_WORK ITEM_
May I have the line containing "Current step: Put" and every line after it through the end of the data, repeated exactly and with no other lines?

_EXERCISE DATA_
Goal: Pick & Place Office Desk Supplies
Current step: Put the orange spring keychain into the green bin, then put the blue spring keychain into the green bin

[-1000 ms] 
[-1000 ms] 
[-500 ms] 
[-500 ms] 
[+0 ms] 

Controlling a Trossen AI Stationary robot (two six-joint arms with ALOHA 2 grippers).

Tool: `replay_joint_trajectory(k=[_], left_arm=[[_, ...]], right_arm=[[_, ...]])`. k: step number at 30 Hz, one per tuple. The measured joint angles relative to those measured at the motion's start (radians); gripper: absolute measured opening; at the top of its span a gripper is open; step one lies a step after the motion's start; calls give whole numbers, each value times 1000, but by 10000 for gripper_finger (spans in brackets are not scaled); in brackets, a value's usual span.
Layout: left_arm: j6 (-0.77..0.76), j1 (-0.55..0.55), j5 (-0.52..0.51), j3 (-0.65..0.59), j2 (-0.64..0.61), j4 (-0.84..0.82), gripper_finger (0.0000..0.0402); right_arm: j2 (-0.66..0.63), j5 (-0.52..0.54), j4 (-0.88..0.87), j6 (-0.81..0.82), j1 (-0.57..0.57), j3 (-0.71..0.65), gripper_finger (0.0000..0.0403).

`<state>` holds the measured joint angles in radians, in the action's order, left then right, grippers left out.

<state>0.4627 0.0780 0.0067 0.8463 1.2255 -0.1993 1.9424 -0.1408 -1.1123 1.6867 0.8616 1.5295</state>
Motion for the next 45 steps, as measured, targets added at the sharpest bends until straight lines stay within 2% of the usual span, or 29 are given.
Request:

_WRITTEN REPLY_
Current step: Put the orange spring keychain into the green bin, then put the blue spring keychain into the green bin

[-1000 ms] 
[-1000 ms] 
[-500 ms] 
[-500 ms] 
[+0 ms] 

Controlling a Trossen AI Stationary robot (two six-joint arms with ALOHA 2 grippers).

Tool: `replay_joint_trajectory(k=[_], left_arm=[[_, ...]], right_arm=[[_, ...]])`. k: step number at 30 Hz, one per tuple. The measured joint angles relative to those measured at the motion's start (radians); gripper: absolute measured opening; at the top of its span a gripper is open; step one lies a step after the motion's start; calls give whole numbers, each value times 1000, but by 10000 for gripper_finger (spans in brackets are not scaled); in brackets, a value's usual span.
Layout: left_arm: j6 (-0.77..0.76), j1 (-0.55..0.55), j5 (-0.52..0.51), j3 (-0.65..0.59), j2 (-0.64..0.61), j4 (-0.84..0.82), gripper_finger (0.0000..0.0402); right_arm: j2 (-0.66..0.63), j5 (-0.52..0.54), j4 (-0.88..0.87), j6 (-0.81..0.82), j1 (-0.57..0.57), j3 (-0.71..0.65), gripper_finger (0.0000..0.0403).

`<state>` holds the measured joint angles in radians, in the action's order, left then right, grippers left out.

<state>0.4627 0.0780 0.0067 0.8463 1.2255 -0.1993 1.9424 -0.1408 -1.1123 1.6867 0.8616 1.5295</state>
Motion for the next 45 steps, as measured, targets added at the sharpest bends until straight lines stay within 2% of the usual span, or 29 are given.
Request:

This exercise is finished.